Jerry.. that worked out nicely. Making shaped keychains.. but I was
reminded to test each unmarked strip first. Some of them burst
into flames. 
Those hinges look like just what I need, except for the minimum!


----------



## Woodlvr (Jul 30, 2011)

Charlie, Your problem is that you should be in bed at 6:30AM, of course that is my time but still too early. :biggrin:


----------



## NewLondon88 (Jul 30, 2011)

oh, I'm still playing..


----------



## workinforwood (Aug 1, 2011)

Looks nice, a black mirror in back would be awesome.


----------



## beachlover (Aug 1, 2011)

Hi Charlie, I was wandering @ ebay, saw these and thot of you.
Cheers


----------



## JRay8 (Aug 1, 2011)

NewLondon88 said:


> I should get a job..
> Trying out some things for displays for shows.
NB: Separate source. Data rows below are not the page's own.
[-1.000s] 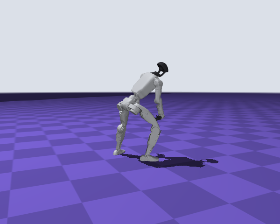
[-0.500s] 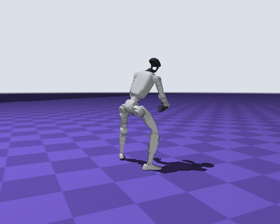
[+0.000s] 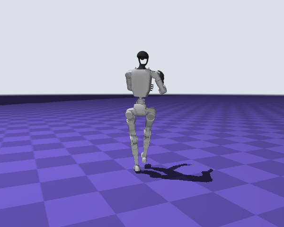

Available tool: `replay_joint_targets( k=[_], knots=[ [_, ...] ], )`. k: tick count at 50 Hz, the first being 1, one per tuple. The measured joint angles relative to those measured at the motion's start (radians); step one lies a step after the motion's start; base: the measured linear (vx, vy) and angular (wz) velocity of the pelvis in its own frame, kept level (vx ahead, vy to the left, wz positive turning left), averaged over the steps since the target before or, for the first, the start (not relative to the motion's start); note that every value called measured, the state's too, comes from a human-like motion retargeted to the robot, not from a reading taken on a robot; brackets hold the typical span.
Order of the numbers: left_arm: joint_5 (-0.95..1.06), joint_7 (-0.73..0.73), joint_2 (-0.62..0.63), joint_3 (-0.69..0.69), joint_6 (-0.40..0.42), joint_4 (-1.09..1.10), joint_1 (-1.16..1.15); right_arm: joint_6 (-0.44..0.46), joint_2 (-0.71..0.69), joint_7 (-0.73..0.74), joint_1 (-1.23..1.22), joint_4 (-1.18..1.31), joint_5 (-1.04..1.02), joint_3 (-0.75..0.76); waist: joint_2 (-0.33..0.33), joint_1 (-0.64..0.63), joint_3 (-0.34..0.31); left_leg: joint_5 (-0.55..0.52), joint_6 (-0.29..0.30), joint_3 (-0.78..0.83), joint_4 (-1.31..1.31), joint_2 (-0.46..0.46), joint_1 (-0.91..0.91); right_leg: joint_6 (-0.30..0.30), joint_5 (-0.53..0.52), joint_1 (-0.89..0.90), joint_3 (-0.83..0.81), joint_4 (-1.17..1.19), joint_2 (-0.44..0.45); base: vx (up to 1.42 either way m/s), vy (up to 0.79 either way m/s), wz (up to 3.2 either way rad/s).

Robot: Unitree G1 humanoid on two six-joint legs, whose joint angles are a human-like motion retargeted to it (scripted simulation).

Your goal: Kungfu

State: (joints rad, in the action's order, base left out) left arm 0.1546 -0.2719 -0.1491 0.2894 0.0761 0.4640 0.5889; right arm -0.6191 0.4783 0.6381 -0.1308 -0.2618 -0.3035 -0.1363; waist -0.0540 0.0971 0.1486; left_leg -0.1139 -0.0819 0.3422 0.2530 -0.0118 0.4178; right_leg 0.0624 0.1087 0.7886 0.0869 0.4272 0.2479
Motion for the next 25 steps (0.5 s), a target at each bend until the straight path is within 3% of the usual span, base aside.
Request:
replay_joint_targets(
  k=[3, 5, 6, 7, 10, 12, 15, 18, 20, 22, 23, 25],
  knots=[
    [0.119, -0.072, 0.258, 0.25, -0.071, 0.101, -0.096, 0.011, 0.0, 0.14, 0.105, -0.006, -0.091, -0.053, -0.057, 0.205, -0.107, -0.019, -0.027, -0.121, -0.002, 0.016, -0.088, 0.068, -0.159, 0.118, 0.055, -0.181, 0.044, 0.3, 0.0, 2.28],
    [0.256, 0.024, 0.422, 0.337, -0.032, 0.192, -0.166, 0.229, -0.043, 0.573, 0.219, -0.004, -0.298, -0.048, -0.091, 0.339, -0.185, -0.031, -0.049, -0.133, 0.026, -0.003, -0.099, 0.104, -0.182, 0.181, -0.045, -0.28, -0.007, 0.07, -0.04, 2.24],
    [0.312, 0.036, 0.434, 0.325, 0.005, 0.211, -0.173, 0.246, -0.02, 0.651, 0.28, -0.024, -0.339, -0.01, -0.09, 0.371, -0.216, -0.041, -0.069, -0.103, 0.037, -0.018, -0.097, 0.157, -0.168, 0.197, -0.058, -0.301, -0.018, -0.09, -0.06, 1.4],
    [0.352, 0.044, 0.442, 0.315, 0.027, 0.234, -0.177, 0.24, -0.009, 0.68, 0.334, -0.034, -0.368, 0.015, -0.087, 0.395, -0.241, -0.049, -0.092, -0.066, 0.043, -0.028, -0.099, 0.191, -0.153, 0.207, -0.07, -0.313, -0.028, -0.17, -0.07, 0.66],
    [0.383, 0.03, 0.417, 0.356, -0.007, 0.312, -0.167, 0.104, -0.019, 0.476, 0.452, -0.011, -0.269, 0.014, -0.063, 0.395, -0.272, -0.049, -0.144, 0.05, 0.026, -0.024, -0.149, 0.148, -0.133, 0.178, -0.115, -0.268, -0.049, -0.01, -0.03, 0.08],
    [0.399, 0.016, 0.411, 0.375, -0.039, 0.334, -0.202, 0.119, 0.001, 0.451, 0.479, -0.001, -0.239, 0.012, -0.06, 0.346, -0.239, -0.042, -0.116, 0.046, 0.019, -0.03, -0.155, 0.119, -0.128, 0.127, -0.095, -0.216, -0.042, 0.19, -0.12, -0.5],
    [0.451, 0.008, 0.426, 0.371, -0.07, 0.336, -0.259, 0.147, 0.035, 0.434, 0.448, 0.015, -0.245, -0.001, -0.092, 0.249, -0.096, -0.036, -0.061, -0.002, 0.035, -0.042, -0.05, 0.007, -0.101, 0.097, -0.095, -0.106, -0.085, 0.12, -0.16, -0.47],
    [0.511, 0.028, 0.404, 0.318, -0.076, 0.265, -0.271, 0.114, 0.104, 0.346, 0.298, 0.031, -0.148, -0.1, -0.044, 0.049, 0.003, -0.048, -0.003, 0.015, 0.066, -0.077, 0.029, -0.121, -0.12, -0.056, -0.077, 0.038, -0.122, -0.14, -0.14, -1.07],
    [0.529, 0.062, 0.355, 0.256, -0.06, 0.176, -0.264, 0.07, 0.171, 0.278, 0.133, 0.031, -0.078, -0.175, 0.0, -0.044, 0.086, -0.051, 0.047, -0.026, 0.112, -0.099, 0.135, -0.208, -0.148, -0.157, -0.097, 0.119, -0.206, -0.29, -0.35, -0.13],
    [0.555, 0.11, 0.283, 0.191, -0.04, 0.029, -0.263, 0.019, 0.258, 0.181, -0.1, 0.011, 0.045, -0.265, 0.029, -0.08, 0.165, -0.049, 0.105, -0.145, 0.171, -0.098, 0.276, -0.218, -0.184, -0.256, -0.196, 0.162, -0.306, -0.42, -0.58, 0.98],
    [0.571, 0.161, 0.239, 0.162, -0.012, -0.065, -0.26, -0.002, 0.312, 0.104, -0.24, -0.022, 0.15, -0.312, 0.036, -0.1, 0.196, -0.05, 0.117, -0.199, 0.201, -0.097, 0.345, -0.192, -0.208, -0.307, -0.245, 0.163, -0.336, -0.6, -0.71, 0.9],
    [0.594, 0.35, 0.15, 0.134, 0.083, -0.302, -0.235, -0.022, 0.399, -0.065, -0.559, -0.104, 0.376, -0.421, 0.103, -0.148, 0.187, -0.07, 0.149, -0.244, 0.272, -0.071, 0.447, -0.139, -0.258, -0.419, -0.249, 0.14, -0.41, -0.84, -0.76, 0.58]
  ],
)
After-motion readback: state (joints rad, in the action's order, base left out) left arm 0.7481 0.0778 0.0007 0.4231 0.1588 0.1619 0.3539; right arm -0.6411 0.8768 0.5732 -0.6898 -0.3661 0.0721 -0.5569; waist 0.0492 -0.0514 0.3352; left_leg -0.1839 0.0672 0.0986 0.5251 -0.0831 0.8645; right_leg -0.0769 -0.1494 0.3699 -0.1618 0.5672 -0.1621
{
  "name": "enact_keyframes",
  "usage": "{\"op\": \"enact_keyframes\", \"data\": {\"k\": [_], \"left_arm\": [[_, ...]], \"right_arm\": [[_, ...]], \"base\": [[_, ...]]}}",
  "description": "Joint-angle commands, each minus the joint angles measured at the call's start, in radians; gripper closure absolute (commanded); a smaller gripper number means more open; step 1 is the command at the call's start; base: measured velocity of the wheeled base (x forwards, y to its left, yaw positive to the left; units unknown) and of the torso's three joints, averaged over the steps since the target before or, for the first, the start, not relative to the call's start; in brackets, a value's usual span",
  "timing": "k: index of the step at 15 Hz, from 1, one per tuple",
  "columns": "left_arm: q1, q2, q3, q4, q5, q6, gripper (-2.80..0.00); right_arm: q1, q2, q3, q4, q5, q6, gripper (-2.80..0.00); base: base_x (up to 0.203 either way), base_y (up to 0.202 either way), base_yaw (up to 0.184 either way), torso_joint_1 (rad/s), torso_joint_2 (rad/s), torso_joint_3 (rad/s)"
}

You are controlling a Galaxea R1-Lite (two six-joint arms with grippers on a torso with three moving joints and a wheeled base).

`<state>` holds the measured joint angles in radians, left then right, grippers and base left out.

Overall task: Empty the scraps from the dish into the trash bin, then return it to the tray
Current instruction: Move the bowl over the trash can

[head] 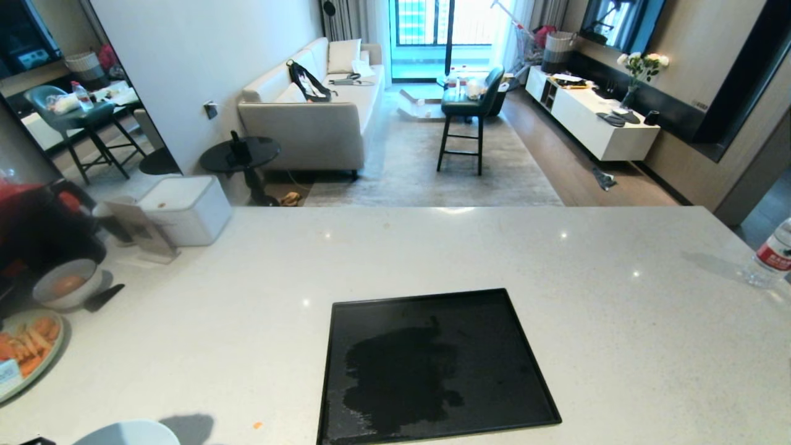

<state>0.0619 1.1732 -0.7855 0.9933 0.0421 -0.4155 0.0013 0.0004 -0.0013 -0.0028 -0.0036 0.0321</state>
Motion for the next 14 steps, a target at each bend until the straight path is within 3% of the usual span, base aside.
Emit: {"op": "enact_keyframes", "data": {"k": [1,14], "left_arm": [[0.0,0.0,0.006,0.005,0.001,-0.003,0.0],[-0.005,-0.001,0.026,0.002,-0.004,-0.005,0.0]], "right_arm": [[0.0,0.0,0.0,0.0,0.0,0.0,0.0],[0.0,0.0,0.0,0.0,0.001,0.0,0.0]], "base": [[0.0,0.0,0.0,0.0,0.0,0.0],[0.0,0.0,0.0,0.0,0.0,0.0]]}}
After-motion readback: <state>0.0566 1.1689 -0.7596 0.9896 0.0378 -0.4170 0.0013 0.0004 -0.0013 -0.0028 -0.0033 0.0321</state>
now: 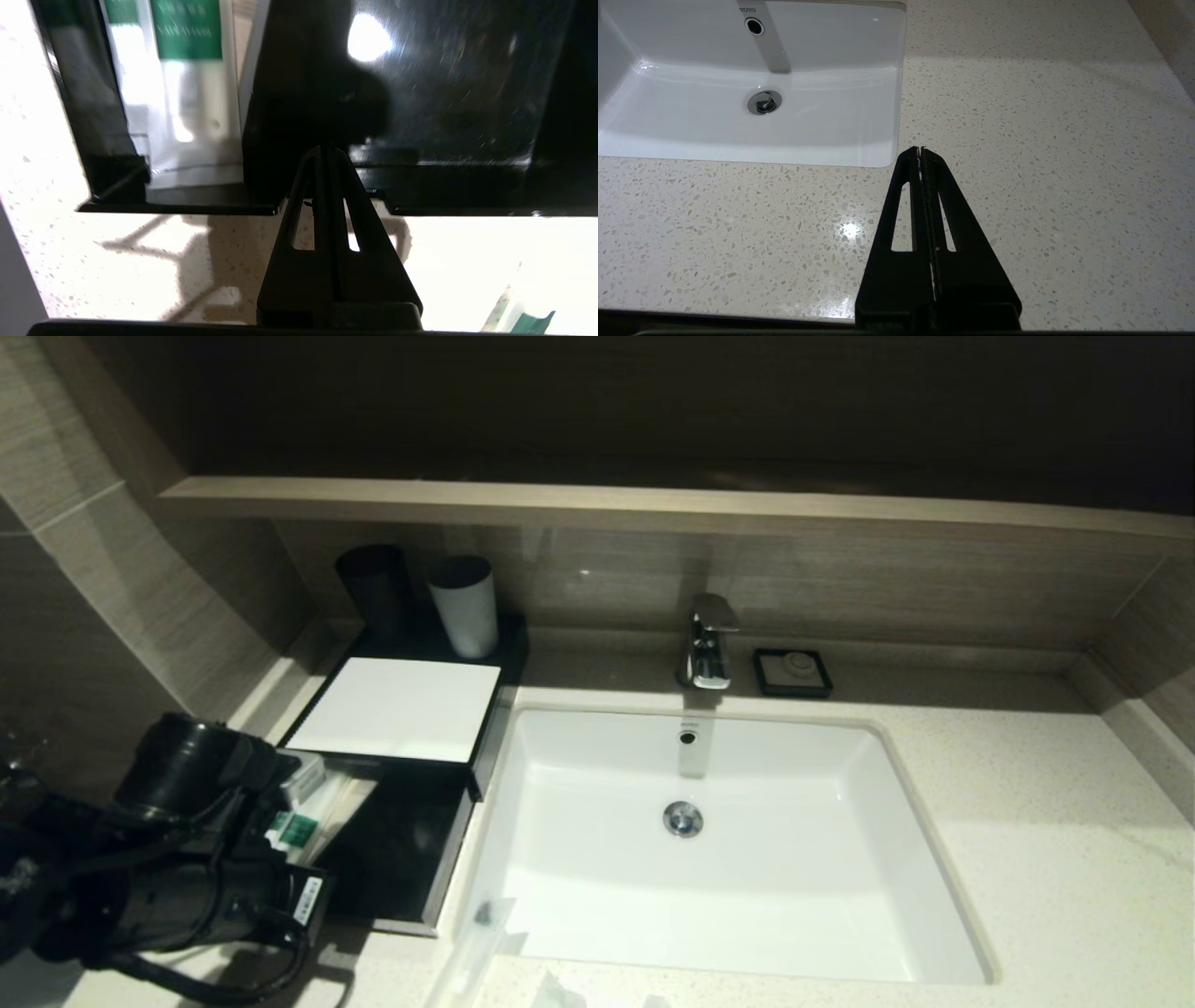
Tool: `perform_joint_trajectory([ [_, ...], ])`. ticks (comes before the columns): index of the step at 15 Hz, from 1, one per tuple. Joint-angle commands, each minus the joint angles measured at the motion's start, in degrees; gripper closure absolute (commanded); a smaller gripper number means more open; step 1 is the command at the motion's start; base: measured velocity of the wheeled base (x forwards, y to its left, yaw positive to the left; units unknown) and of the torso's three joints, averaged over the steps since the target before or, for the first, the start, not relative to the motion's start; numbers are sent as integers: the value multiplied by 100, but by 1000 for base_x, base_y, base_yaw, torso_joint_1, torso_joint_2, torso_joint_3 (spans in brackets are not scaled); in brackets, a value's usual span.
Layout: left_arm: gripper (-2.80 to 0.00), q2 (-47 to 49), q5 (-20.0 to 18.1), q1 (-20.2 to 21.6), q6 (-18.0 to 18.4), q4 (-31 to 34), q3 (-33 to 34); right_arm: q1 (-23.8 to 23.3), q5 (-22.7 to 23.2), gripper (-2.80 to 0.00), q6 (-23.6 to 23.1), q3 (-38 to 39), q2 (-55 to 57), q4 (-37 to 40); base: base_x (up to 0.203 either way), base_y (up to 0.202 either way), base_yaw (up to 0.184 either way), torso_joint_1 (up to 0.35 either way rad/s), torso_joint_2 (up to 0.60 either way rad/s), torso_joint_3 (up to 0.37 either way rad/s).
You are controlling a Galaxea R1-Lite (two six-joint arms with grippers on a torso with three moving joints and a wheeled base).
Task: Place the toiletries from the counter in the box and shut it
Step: Open the drawer
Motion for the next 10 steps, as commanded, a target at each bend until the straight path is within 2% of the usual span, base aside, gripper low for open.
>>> perform_joint_trajectory([
  [1, 0, -169, 8, 6, -7, -36, -123, 1, 2, 0, -1, 1, -6, 8, 0, 0, 0, 0, 0, 0],
  [6, 0, -657, 16, -21, 8, 0, -506, 1, 2, 0, -1, 1, -6, -1, 0, 0, 0, 0, 0, 0],
  [10, 0, -1087, 2, -570, 74, 220, -453, 1, 2, 0, -1, 1, -2, 5, 0, 0, 0, 0, 0, 0],
])
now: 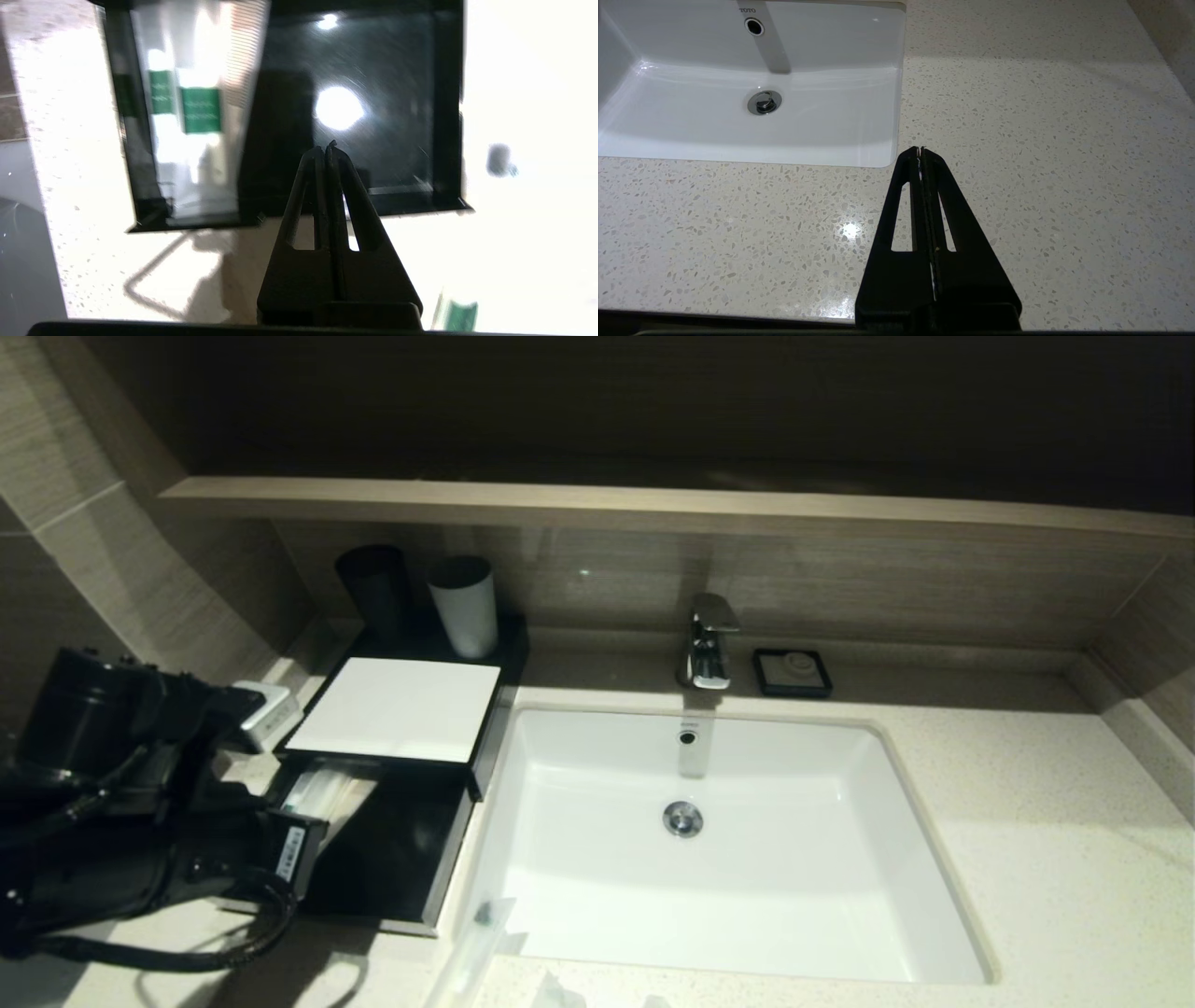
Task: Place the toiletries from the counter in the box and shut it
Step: Open the drawer, then pick up the bathroom toiletry
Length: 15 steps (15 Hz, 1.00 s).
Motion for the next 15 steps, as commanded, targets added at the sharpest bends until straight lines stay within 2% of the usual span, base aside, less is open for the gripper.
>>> perform_joint_trajectory([
  [1, 0, -347, -2, -355, 5, 164, 5, 1, 0, 0, -1, 1, -4, 4, 0, 0, 0, 0, 0, 0],
  [5, 0, -700, -3, -1054, 6, 532, -115, 1, 0, 0, -1, 1, -4, 5, 0, 0, 0, 0, 0, 0],
  [7, 0, -771, -10, -1404, -6, 1017, -268, 1, 0, 0, -1, 1, -4, -2, 0, 0, 0, 0, 0, 0],
  [10, 0, -960, 7, -1530, 37, 1508, -279, 1, 0, 0, -1, 1, -4, 5, 0, 0, 0, 0, 0, 0],
  [15, 0, -930, 10, -1537, 289, 1566, -305, 1, 0, 0, -1, 1, -4, -2, 0, 0, 0, 0, 0, 0],
])
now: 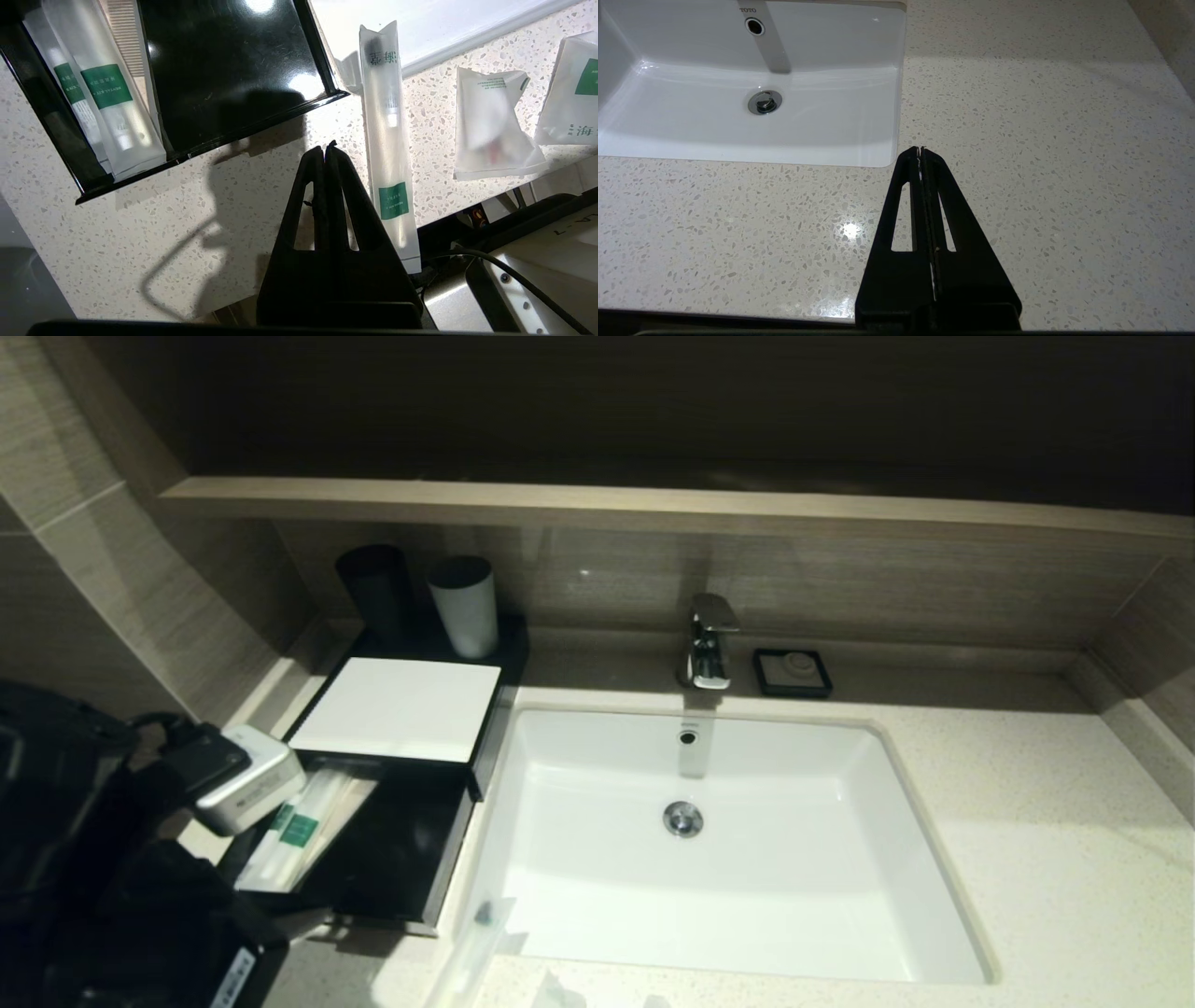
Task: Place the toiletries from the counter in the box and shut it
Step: Pick up the bathroom toiletry
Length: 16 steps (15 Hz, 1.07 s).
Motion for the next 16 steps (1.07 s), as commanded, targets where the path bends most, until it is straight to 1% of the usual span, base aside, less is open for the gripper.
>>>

This will work as is, but I'm
> looking to find acrylic hinges and probably put a center panel in the back so
> it isn't quite as open. Mirror, maybe?


 
tap plastics has the hinges.
http://www.tapplastics.com/shop/category.php?bid=12&PHPSESSID=201108010422461644375426


----------



## NewLondon88 (Aug 1, 2011)

Good hits on the hinges, thanks!  I'd found them, but shipping can be
a bit steep for only an item or to .. need to wait till I can put together
a decent order. Plus, I'd like to get the type of hinge that allows you 
to just lower the panel/hinge into the socket. (I forget the name of that
type .. flag hinge, maybe?)

ps .. Jeff .. I'm trying to figure a way to do that right now. The one I
made was meant to stand on a table (for shows and such) but I got
a call to make one to mount on a wall .. that should need a back panel.
So .. how to attach it? I'm working on it..


----------